Say how many of the lines below include the word "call". Only the number should be given.

Excerpted records Start Marker

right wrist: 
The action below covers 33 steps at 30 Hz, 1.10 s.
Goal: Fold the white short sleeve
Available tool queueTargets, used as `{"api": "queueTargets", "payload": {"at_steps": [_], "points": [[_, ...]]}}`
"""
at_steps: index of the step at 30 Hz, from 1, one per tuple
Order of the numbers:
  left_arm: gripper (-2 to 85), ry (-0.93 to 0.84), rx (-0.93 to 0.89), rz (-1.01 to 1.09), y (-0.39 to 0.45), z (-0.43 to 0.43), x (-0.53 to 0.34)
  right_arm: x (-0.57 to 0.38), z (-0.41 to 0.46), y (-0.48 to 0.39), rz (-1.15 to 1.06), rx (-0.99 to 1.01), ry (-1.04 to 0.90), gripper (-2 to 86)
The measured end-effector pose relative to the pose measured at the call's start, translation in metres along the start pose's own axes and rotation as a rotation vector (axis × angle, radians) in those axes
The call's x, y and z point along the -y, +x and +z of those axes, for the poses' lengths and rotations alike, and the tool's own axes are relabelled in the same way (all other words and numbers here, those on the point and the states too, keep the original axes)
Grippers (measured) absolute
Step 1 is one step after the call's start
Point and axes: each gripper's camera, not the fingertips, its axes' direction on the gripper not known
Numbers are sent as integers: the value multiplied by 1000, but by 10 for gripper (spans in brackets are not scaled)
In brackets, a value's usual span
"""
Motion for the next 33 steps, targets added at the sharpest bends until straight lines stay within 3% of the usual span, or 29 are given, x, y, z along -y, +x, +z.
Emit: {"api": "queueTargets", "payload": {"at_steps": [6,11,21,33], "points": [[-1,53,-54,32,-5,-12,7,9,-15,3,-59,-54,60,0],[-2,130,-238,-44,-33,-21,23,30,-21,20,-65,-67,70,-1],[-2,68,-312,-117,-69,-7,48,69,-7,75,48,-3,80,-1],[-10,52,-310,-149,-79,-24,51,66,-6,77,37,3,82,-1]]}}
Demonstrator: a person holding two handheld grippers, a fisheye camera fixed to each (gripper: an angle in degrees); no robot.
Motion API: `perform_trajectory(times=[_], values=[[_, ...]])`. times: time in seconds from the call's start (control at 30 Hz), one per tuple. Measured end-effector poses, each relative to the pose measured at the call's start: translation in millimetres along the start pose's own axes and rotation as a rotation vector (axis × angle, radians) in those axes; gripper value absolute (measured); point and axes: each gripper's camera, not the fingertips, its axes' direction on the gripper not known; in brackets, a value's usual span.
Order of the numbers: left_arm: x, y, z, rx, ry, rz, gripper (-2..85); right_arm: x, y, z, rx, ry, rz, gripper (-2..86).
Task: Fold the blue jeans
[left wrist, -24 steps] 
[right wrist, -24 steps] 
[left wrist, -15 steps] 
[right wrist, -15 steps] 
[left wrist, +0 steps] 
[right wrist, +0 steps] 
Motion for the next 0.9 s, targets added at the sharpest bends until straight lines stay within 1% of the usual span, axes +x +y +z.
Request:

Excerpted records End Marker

### Result for this task
4